(EXERCISE REQUIREMENTS):
Repeat the whole listing below exactly as it reads.

(DATA SEGMENT):
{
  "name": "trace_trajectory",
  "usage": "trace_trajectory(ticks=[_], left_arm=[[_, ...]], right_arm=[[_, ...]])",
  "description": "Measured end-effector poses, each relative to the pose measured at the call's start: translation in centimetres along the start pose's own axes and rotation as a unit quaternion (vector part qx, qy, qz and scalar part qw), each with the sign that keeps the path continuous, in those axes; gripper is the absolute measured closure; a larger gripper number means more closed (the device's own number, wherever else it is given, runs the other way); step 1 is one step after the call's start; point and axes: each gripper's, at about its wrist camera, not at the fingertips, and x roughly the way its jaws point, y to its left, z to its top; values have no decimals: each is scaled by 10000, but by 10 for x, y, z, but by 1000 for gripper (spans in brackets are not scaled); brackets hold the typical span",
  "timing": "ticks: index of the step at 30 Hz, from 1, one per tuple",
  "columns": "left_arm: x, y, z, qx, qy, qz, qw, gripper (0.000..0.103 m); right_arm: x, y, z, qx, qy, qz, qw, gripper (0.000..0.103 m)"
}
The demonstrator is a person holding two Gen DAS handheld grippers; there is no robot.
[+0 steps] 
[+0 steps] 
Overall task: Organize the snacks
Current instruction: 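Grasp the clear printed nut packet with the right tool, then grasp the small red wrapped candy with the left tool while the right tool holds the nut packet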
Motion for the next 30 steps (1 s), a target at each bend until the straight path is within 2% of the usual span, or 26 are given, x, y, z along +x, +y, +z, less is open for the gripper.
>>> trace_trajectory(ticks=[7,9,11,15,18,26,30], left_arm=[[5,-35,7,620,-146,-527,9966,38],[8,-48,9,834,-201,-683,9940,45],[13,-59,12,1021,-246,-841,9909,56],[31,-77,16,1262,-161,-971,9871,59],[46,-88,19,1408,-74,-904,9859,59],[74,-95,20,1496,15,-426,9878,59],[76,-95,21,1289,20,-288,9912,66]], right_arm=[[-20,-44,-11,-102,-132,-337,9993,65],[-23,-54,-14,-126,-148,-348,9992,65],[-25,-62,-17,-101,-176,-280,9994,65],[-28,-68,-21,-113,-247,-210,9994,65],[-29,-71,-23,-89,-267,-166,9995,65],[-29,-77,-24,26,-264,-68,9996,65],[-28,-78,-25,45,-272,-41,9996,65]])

(COMPLETED EXERCISE):
{
  "name": "trace_trajectory",
  "usage": "trace_trajectory(ticks=[_], left_arm=[[_, ...]], right_arm=[[_, ...]])",
  "description": "Measured end-effector poses, each relative to the pose measured at the call's start: translation in centimetres along the start pose's own axes and rotation as a unit quaternion (vector part qx, qy, qz and scalar part qw), each with the sign that keeps the path continuous, in those axes; gripper is the absolute measured closure; a larger gripper number means more closed (the device's own number, wherever else it is given, runs the other way); step 1 is one step after the call's start; point and axes: each gripper's, at about its wrist camera, not at the fingertips, and x roughly the way its jaws point, y to its left, z to its top; values have no decimals: each is scaled by 10000, but by 10 for x, y, z, but by 1000 for gripper (spans in brackets are not scaled); brackets hold the typical span",
  "timing": "ticks: index of the step at 30 Hz, from 1, one per tuple",
  "columns": "left_arm: x, y, z, qx, qy, qz, qw, gripper (0.000..0.103 m); right_arm: x, y, z, qx, qy, qz, qw, gripper (0.000..0.103 m)"
}
The demonstrator is a person holding two Gen DAS handheld grippers; there is no robot.
[+0 steps] 
[+0 steps] 
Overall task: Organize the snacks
Current instruction: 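Grasp the clear printed nut packet with the right tool, then grasp the small red wrapped candy with the left tool while the right tool holds the nut packet
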Motion for the next 30 steps (1 s), a target at each bend until the straight path is within 2% of the usual span, or 26 are given, x, y, z along +x, +y, +z, less is open for the gripper.
>>> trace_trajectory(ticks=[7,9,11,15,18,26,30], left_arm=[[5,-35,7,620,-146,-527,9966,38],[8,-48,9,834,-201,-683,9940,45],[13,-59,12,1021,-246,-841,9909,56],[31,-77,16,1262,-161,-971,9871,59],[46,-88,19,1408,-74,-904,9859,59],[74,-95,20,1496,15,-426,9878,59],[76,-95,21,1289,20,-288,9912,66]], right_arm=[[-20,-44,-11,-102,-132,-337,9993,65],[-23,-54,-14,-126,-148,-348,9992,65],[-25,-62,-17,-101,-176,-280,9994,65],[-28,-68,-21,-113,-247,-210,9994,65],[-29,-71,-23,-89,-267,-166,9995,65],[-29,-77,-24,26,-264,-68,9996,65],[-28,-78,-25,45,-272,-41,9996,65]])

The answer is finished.